Task objective: Below are the entries. Transcribe exactly the lines from the one with "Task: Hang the" through the one with "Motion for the", ends included, and leave out all others.

Records drawn from a dataset:
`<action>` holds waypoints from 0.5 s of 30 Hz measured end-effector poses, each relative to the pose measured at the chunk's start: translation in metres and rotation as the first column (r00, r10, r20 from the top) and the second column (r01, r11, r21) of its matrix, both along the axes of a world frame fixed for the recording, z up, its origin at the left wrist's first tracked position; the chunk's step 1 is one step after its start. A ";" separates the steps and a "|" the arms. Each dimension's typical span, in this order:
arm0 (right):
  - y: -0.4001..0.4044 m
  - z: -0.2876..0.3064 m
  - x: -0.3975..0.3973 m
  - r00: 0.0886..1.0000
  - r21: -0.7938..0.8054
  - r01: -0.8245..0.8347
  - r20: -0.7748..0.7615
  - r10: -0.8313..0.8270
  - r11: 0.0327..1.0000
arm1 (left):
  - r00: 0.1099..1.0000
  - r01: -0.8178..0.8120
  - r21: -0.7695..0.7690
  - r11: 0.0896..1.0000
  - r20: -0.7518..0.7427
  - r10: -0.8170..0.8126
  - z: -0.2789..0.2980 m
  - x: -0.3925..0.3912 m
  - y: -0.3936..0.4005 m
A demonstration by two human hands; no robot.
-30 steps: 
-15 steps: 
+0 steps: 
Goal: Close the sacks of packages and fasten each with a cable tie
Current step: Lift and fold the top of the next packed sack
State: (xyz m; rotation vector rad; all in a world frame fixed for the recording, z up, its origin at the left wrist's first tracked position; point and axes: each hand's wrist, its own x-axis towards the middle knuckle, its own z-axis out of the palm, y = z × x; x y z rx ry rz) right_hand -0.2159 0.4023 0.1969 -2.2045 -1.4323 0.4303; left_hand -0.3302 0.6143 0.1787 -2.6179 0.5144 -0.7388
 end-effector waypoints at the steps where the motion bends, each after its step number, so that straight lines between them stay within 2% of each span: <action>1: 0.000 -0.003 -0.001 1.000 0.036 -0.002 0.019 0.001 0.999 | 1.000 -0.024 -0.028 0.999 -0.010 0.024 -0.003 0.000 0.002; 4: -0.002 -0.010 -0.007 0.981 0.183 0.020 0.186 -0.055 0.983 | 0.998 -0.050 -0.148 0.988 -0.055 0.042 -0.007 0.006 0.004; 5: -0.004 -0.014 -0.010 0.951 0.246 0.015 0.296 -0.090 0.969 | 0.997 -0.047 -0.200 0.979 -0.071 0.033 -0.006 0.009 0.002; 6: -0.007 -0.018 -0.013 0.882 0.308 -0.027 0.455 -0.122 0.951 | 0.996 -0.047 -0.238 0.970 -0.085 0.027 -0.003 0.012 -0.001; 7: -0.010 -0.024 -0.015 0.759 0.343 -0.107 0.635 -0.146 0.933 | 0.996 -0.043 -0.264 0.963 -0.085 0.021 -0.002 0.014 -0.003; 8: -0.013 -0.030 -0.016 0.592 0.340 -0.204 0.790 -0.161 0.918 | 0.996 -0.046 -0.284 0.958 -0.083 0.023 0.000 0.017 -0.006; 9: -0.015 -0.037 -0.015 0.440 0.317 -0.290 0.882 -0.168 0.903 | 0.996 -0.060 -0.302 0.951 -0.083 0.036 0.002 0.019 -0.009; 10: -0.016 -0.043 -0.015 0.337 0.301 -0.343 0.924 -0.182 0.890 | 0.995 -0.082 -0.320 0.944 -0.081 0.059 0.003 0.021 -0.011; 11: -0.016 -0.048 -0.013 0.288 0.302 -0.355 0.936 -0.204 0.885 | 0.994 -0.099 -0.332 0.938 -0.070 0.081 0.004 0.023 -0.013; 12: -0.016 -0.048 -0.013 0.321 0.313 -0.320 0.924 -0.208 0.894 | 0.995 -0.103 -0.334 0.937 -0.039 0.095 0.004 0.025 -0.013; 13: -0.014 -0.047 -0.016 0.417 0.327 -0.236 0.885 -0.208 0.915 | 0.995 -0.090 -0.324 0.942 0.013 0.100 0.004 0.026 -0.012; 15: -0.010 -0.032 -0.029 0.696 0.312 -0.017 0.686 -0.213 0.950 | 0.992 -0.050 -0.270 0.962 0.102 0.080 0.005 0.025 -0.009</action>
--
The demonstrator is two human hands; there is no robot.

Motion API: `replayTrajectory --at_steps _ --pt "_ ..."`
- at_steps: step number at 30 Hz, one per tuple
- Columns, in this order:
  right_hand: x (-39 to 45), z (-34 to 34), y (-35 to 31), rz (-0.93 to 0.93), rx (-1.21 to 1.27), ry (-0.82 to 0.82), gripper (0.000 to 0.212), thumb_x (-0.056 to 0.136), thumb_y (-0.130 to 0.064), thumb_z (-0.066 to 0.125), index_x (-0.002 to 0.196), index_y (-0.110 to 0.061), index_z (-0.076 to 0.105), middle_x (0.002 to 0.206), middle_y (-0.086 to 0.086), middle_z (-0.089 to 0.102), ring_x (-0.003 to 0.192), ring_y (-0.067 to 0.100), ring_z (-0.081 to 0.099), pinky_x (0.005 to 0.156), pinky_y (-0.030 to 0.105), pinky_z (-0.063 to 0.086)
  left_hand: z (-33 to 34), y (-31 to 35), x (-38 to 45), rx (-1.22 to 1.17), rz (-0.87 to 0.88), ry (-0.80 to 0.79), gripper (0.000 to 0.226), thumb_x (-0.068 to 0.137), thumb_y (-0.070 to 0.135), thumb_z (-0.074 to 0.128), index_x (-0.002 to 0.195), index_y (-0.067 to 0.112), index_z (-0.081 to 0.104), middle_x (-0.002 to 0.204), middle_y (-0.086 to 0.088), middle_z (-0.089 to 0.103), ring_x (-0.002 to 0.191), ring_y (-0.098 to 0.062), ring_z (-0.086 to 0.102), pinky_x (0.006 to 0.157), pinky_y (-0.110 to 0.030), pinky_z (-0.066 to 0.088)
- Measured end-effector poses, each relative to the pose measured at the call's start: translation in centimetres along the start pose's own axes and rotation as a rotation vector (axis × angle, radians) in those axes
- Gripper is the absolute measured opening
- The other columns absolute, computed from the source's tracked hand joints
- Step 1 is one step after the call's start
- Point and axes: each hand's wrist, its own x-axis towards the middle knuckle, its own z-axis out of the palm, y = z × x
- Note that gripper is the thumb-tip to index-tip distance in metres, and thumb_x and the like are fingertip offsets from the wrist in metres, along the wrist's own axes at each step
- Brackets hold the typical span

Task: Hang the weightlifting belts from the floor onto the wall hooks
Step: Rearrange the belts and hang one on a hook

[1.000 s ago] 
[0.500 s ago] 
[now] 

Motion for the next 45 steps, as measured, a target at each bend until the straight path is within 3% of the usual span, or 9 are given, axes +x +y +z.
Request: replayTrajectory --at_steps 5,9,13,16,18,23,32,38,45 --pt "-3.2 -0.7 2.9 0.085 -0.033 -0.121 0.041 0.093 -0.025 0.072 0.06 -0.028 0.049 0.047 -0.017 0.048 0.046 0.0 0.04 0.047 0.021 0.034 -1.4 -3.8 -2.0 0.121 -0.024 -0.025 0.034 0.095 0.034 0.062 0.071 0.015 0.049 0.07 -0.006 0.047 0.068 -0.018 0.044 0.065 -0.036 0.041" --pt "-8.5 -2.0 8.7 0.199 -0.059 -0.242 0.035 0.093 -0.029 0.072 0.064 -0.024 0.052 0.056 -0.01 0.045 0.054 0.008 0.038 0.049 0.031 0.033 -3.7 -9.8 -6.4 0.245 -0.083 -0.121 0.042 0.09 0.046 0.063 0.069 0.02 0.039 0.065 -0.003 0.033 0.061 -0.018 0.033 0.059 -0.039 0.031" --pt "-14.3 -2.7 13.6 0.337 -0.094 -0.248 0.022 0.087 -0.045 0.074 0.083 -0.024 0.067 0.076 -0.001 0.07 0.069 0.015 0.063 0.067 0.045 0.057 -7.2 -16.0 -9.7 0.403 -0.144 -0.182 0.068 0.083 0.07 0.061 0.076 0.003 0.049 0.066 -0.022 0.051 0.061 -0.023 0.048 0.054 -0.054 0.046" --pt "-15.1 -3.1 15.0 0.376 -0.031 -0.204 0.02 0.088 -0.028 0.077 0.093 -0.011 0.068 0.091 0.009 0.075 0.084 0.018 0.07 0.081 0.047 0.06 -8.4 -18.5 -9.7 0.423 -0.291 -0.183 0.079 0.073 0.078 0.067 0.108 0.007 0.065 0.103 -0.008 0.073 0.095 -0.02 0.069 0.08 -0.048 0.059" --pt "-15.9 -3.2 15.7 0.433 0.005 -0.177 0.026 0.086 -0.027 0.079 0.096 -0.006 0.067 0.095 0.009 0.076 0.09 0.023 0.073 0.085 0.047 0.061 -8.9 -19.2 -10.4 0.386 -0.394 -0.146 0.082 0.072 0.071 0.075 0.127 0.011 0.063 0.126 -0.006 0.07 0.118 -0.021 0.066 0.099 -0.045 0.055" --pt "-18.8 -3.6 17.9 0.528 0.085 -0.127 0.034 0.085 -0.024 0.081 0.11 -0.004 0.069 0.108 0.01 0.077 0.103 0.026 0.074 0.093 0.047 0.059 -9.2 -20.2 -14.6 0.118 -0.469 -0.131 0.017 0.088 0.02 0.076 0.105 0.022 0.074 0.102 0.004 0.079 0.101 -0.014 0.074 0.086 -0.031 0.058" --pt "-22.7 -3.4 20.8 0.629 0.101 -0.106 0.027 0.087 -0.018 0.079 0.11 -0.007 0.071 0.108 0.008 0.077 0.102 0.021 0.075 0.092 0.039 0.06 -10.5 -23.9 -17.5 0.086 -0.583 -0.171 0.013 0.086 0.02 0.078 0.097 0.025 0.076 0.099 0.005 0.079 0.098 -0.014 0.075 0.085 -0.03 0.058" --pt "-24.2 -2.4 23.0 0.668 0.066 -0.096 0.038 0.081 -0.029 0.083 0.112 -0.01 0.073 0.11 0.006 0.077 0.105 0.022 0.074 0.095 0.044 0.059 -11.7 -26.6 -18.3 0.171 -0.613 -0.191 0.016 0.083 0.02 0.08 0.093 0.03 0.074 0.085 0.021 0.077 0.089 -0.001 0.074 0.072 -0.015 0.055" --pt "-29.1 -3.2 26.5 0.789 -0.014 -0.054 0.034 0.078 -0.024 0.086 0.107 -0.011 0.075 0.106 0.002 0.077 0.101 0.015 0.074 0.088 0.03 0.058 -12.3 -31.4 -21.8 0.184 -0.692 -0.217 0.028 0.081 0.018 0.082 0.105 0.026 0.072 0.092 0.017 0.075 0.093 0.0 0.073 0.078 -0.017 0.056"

Solution for this task:
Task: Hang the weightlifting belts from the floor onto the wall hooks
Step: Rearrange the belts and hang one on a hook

[1.000 s ago] 
[0.500 s ago] 
[now] 

Motion for the next 45 steps, as measured, a target at each bend until the straight path is within 3% of the usual span, or 9 are given, axes +x +y +z.

That completes the output for this exercise.